■ **Task directions**: Please reproduce the listing verbatim, without its images.

■ **Given data**:
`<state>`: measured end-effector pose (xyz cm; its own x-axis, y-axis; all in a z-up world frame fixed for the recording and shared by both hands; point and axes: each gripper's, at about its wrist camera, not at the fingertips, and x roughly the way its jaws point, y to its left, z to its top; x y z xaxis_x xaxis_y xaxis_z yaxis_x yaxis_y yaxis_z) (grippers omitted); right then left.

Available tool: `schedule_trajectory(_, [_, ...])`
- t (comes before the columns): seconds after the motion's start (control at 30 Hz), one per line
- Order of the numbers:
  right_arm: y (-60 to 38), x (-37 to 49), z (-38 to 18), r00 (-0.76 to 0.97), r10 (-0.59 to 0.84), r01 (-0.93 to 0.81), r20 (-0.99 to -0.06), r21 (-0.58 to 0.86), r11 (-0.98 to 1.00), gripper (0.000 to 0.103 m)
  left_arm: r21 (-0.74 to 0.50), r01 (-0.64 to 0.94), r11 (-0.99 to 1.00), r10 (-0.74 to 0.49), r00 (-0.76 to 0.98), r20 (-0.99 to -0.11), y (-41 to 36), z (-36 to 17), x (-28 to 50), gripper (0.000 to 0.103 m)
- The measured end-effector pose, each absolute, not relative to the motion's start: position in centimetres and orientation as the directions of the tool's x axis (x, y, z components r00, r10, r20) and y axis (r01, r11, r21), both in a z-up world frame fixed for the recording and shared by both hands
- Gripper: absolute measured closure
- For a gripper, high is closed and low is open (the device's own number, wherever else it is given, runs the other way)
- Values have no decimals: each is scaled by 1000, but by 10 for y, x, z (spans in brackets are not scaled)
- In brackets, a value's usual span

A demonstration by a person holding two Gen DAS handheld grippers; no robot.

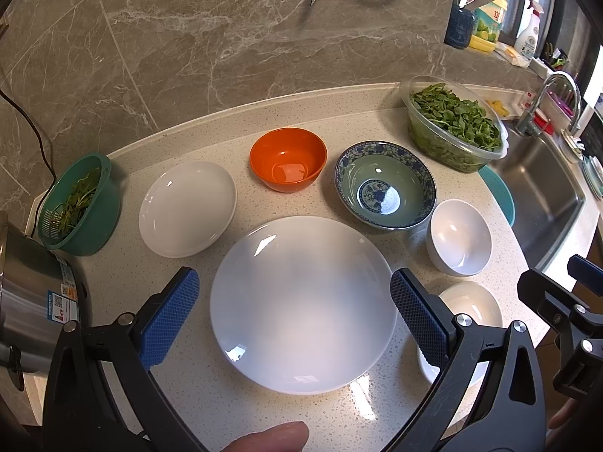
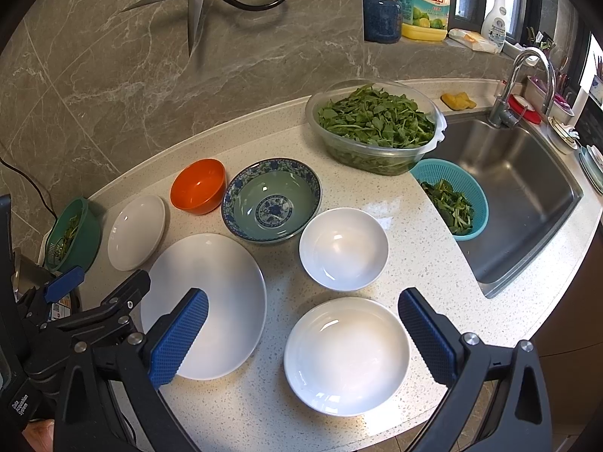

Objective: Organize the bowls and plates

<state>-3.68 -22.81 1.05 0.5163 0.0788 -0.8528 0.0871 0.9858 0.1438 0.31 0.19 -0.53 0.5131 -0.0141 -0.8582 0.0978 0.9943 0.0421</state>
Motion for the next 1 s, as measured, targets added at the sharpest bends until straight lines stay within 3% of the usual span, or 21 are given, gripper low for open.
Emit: schedule_trajectory(1.0, [-228,-36,9,517,79,88,-852,144,986,0,44,105,993,-17,515,-857,-3,-2,3,0])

■ **Response area**:
`<state>`: measured end-effector pose (xyz cm; its own x-axis, y-axis; all in a z-up world frame fixed for the recording and shared by both hands; point and axes: each gripper's, at about its wrist camera, not at the fingertips, and x roughly the way its jaws point, y to its left, z to its top; x y z xaxis_x xaxis_y xaxis_z yaxis_x yaxis_y yaxis_z) (grippers omitted); right then left.

Available tool: `schedule_trajectory(_, [_, ...])`
- t (comes before the columns): seconds after the motion's start (control at 30 Hz), one per line
- Order of the numbers:
  right_arm: y (-60 to 38), x (-37 to 49), z (-38 to 18), r00 (-0.76 to 0.97), r10 (-0.59 to 0.84), r01 (-0.93 to 0.81), r20 (-0.99 to -0.06), r21 (-0.58 to 0.86), r11 (-0.98 to 1.00), gripper (0.000 to 0.103 m)
  left_arm: r21 (-0.74 to 0.50), r01 (-0.64 to 0.94), r11 (-0.99 to 1.00), r10 (-0.74 to 0.49), r00 (-0.76 to 0.98), r20 (-0.99 to -0.11), y (-41 to 36), z (-36 to 17), x (-28 to 50), gripper (0.000 to 0.103 m)
- The measured end-effector pose, each absolute, not relative to the motion's start: position in centimetres and orientation as the directions of the tool's x axis (x, y, z components r00, r10, r20) and y axis (r01, r11, r21), both in a z-up world frame fixed for the recording and shared by both hands
- Gripper: absolute measured closure
- For a gripper, high is closed and low is open (the device's own number, wherever else it is given, runs the other way)
- Values have no decimals: each is scaled by 1000, but by 10 for y, x, z (spans in brackets are not scaled)
- In brackets, a value's usual span

A demonstration by a person holding two Gen DAS handheld grippers; no robot.


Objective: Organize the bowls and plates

<state>-3.68 -22.81 1.05 0.5163 0.0788 -0.8528 0.0871 0.9858 0.1438 0.31 0.19 -0.53 0.5131 -0.0141 -0.8582 0.0978 0.9943 0.0421</state>
Motion for the next 1 s, as measured, targets added at the sharpest bends until straight lines stay within 3% of the usual span, or 21 are given, gripper low for open.
Emit: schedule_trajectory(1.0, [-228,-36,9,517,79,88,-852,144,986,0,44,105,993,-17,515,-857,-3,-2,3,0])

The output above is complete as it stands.